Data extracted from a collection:
= = =

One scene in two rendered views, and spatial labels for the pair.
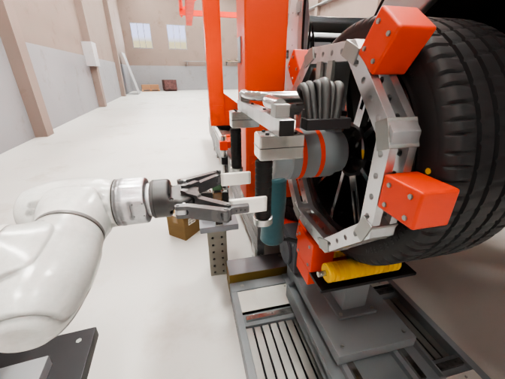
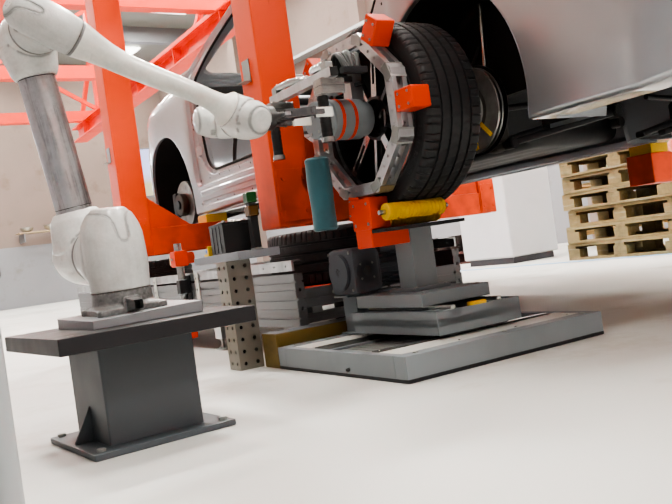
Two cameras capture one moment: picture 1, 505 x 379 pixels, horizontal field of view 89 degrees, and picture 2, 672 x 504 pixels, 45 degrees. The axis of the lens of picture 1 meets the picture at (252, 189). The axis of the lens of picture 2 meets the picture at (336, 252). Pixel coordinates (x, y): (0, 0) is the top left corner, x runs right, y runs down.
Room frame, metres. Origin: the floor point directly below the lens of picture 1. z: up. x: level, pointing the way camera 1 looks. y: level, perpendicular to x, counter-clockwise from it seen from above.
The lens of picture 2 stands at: (-1.92, 0.80, 0.41)
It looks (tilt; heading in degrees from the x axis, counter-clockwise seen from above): 0 degrees down; 342
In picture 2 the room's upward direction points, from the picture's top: 8 degrees counter-clockwise
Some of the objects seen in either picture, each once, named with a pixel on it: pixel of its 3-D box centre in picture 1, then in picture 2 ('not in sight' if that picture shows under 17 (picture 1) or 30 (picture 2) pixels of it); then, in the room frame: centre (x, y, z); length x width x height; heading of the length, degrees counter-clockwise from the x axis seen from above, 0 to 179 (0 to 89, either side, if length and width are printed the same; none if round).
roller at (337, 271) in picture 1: (361, 266); (413, 208); (0.62, -0.34, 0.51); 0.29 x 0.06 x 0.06; 103
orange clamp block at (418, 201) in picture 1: (414, 198); (412, 98); (0.41, -0.29, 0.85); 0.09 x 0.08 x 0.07; 13
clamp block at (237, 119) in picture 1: (244, 118); (279, 109); (0.83, 0.03, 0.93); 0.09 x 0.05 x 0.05; 103
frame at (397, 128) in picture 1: (326, 151); (357, 119); (0.72, -0.21, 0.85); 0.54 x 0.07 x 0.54; 13
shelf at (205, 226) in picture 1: (214, 206); (235, 256); (1.16, 0.19, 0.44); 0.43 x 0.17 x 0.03; 13
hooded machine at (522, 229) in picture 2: not in sight; (501, 190); (5.84, -3.73, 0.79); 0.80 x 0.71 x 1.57; 16

= = =

PROBLEM STATEMENT:
Once you reach the line with "It looks (tilt;" in the data above, copy it and every line after it exactly, up to and including the line with "orange clamp block".

RESPONSE:
It looks (tilt; heading in degrees from the x axis, counter-clockwise seen from above): 0 degrees down; 342
In picture 2 the room's upward direction points, from the picture's top: 8 degrees counter-clockwise
Some of the objects seen in either picture, each once, named with a pixel on it: pixel of its 3-D box centre in picture 1, then in picture 2 ('not in sight' if that picture shows under 17 (picture 1) or 30 (picture 2) pixels of it); then, in the room frame: centre (x, y, z); length x width x height; heading of the length, degrees counter-clockwise from the x axis seen from above, 0 to 179 (0 to 89, either side, if length and width are printed the same; none if round).
roller at (337, 271) in picture 1: (361, 266); (413, 208); (0.62, -0.34, 0.51); 0.29 x 0.06 x 0.06; 103
orange clamp block at (418, 201) in picture 1: (414, 198); (412, 98); (0.41, -0.29, 0.85); 0.09 x 0.08 x 0.07; 13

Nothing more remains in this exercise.